When Vision Fails: Text Attacks Against ViT and OCR
Nicholas Boucher, Jenny Blessing, Ilia Shumailov, Ross Anderson, Nicolas Papernot
TL;DR
This work reveals a new vulnerability where Vision Transformers and OCR systems can be misled by Unicode-based adversarial inputs encoded in text but rendered as images. It introduces a black-box, gradient-free differential-evolution attack that injects combining diacritics, producing small visual perturbations that degrade downstream tasks such as translation and toxicity detection, even on production models from major vendors. A human-user study confirms that these perturbations do not hinder readability or comprehension, highlighting a gap between human perceptual robustness and machine sensitivity.

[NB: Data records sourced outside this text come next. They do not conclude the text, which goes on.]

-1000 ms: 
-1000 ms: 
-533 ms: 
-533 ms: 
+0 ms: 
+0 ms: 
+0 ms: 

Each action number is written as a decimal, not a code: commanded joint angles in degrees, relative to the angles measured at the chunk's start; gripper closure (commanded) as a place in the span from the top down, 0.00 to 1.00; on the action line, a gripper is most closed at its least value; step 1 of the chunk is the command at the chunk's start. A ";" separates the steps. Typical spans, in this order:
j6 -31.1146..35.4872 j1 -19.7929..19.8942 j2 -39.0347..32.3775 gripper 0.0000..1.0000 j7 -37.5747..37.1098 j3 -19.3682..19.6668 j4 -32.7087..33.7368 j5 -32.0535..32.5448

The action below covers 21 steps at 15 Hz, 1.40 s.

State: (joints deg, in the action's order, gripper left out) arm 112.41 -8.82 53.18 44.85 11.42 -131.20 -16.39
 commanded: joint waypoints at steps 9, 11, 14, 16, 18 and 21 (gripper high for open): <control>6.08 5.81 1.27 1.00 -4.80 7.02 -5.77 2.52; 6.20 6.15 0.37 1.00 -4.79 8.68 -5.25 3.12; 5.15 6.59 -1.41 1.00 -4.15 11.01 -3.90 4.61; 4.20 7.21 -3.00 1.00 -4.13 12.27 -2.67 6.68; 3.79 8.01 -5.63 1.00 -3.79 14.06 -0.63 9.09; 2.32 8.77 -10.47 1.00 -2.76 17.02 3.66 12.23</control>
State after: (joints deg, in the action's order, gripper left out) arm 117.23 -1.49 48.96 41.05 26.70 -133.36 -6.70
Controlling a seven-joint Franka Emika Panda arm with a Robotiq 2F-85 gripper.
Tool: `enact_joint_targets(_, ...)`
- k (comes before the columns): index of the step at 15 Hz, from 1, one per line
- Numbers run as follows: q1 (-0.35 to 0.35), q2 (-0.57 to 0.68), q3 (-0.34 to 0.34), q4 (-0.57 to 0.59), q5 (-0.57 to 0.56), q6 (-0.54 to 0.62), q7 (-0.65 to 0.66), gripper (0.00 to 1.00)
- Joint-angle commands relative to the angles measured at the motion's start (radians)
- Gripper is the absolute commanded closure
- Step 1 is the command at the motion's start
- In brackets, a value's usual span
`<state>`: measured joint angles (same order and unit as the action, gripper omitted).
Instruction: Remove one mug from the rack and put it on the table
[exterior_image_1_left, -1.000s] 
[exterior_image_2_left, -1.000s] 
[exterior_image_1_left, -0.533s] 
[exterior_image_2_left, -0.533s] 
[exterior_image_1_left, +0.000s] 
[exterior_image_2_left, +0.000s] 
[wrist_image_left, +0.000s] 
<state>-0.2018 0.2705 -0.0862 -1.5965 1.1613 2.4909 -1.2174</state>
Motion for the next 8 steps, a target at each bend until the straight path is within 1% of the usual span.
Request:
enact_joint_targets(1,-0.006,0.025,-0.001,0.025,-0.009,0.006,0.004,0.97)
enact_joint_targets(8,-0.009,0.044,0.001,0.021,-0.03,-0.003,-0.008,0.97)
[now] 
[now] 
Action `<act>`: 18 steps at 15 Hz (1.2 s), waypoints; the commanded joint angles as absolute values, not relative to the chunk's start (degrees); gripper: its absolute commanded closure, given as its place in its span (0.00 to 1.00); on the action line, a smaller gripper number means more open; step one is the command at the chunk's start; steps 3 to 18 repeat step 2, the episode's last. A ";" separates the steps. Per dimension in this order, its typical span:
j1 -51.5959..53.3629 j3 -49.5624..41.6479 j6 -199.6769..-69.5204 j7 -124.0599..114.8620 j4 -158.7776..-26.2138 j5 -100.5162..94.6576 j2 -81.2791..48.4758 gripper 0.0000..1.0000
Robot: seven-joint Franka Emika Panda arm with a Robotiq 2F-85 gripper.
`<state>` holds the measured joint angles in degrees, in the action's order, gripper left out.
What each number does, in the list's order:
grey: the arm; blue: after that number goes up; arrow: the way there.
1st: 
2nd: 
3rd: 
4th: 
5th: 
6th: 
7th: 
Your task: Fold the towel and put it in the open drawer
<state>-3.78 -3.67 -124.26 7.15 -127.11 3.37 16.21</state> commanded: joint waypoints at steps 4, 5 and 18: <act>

The findings motivate defenses at the rendering stage, notably removing combining diacritics or integrating rendering-aware processing, to mitigate these Unicode-driven attacks in practical systems.
Abstract
Text-based machine learning models are vulnerable to an emerging class of Unicode-based adversarial examples capable of tricking a model into misreading text with potentially disastrous effects. The primary existing defense against these attacks is to preprocess potentially malicious text inputs using optical character recognition (OCR). In theory, OCR models will ignore any malicious Unicode characters and will extract the visually correct input to be fed to the model. In this work, we show that these visual defenses fail to prevent this type of attack. We use a genetic algorithm to generate visual adversarial examples (i.e., OCR outputs) in a black-box setting, demonstrating a highly effective novel attack that substantially reduces the accuracy of OCR and other visual models. Specifically, we use the Unicode functionality of combining characters (e.g., ñ which combines the characters n and ~) to manipulate text inputs so that small visual perturbations appear when the text is displayed. We demonstrate the effectiveness of these attacks in the real world by creating adversarial examples against production models published by Meta, Microsoft, IBM, and Google. We additionally conduct a user study to establish that the model-fooling adversarial examples do not affect human comprehension of the text, showing that language models are uniquely vulnerable to this type of text attack.